Ping An insists splitting HSBC would increase bank’s value | HSBC

HSBC’s largest shareholder, Ping An, has escalated a dispute with the bank, accusing executives of exaggerating the demise of the spin-off of its Asian operations. to a source close to the investor.

It comes after HSBC CEO Noel Quinn used an earnings announcement last week to defend the bank’s strategy and emphasize that its success depended on maintaining its global network.

Quinn has been under pressure since April when Ping An revived calls to separate HSBC’s profitable Asian operations from the rest of its London headquarters banking operations.

However, according to a source familiar with the investor’s views, Ping An has hit back at Quinn’s arguments by saying, “HSBC has merely emphasized and clearly exaggerated the drawbacks and challenges of divesting its Asia business, but made no mention. made of the enormous benefits and long-term value that a spin-off could create.”

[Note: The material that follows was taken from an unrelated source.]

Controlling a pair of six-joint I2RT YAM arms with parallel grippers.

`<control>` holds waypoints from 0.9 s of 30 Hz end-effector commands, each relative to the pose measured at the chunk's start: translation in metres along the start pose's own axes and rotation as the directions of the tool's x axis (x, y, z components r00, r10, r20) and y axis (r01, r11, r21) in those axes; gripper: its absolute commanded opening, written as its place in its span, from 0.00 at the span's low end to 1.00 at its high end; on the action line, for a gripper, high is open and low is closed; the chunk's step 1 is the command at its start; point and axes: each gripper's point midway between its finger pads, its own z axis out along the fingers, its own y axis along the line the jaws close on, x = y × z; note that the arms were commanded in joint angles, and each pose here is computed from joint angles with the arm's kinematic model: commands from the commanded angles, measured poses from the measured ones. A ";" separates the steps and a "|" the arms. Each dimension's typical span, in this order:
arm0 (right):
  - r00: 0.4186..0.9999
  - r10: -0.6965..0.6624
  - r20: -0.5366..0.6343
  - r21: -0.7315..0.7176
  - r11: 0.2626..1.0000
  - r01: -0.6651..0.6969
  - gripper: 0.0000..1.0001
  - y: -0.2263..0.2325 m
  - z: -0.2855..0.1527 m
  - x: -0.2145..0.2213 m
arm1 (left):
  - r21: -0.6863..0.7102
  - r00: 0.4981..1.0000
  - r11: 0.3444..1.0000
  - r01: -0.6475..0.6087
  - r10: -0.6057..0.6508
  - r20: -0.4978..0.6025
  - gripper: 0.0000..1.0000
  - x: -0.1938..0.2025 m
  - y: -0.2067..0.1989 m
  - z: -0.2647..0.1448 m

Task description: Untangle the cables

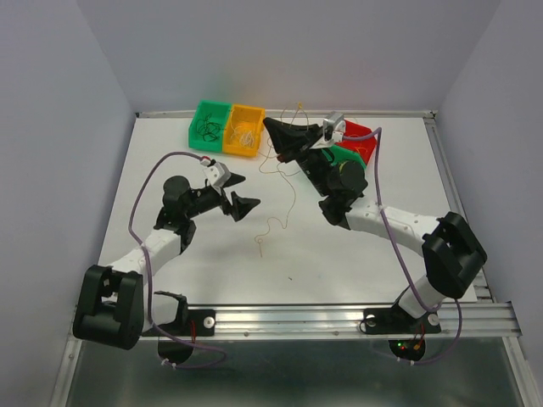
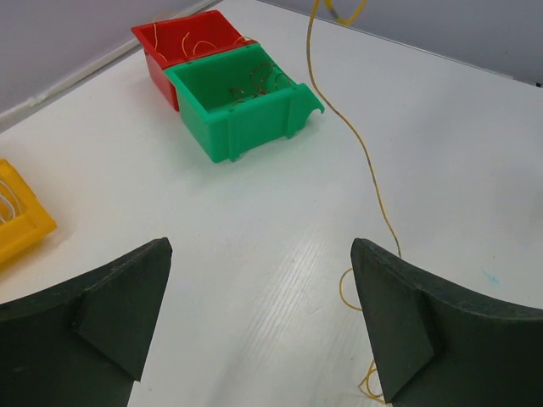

It added that outside analysis had suggested that a spin-off would “generate additional market value of $25-35 billion” (£21-29 billion) and that the bank could deploy an additional $8 billion in capital that would otherwise be held to offset the risk in the rest of the business.

The investor also believes that the move would save money over time related to IT and headquarters costs.

While HSBC beat analysts’ estimates in the second quarter and reported flat pre-tax profits of $5 billion (£4.1 billion), Ping An is alleged to have claimed that “nearly all of its revenue growth relied on a phased, ephemeral and uncontrollable interest rate hike cycle”.

Higher interest rates — which have been raised in recent months in an effort to combat rising inflation — have allowed banks like HSBC to charge borrowers more for loans and mortgages, in turn increasing their net interest margin, which is an important metric. is for profitability and growth.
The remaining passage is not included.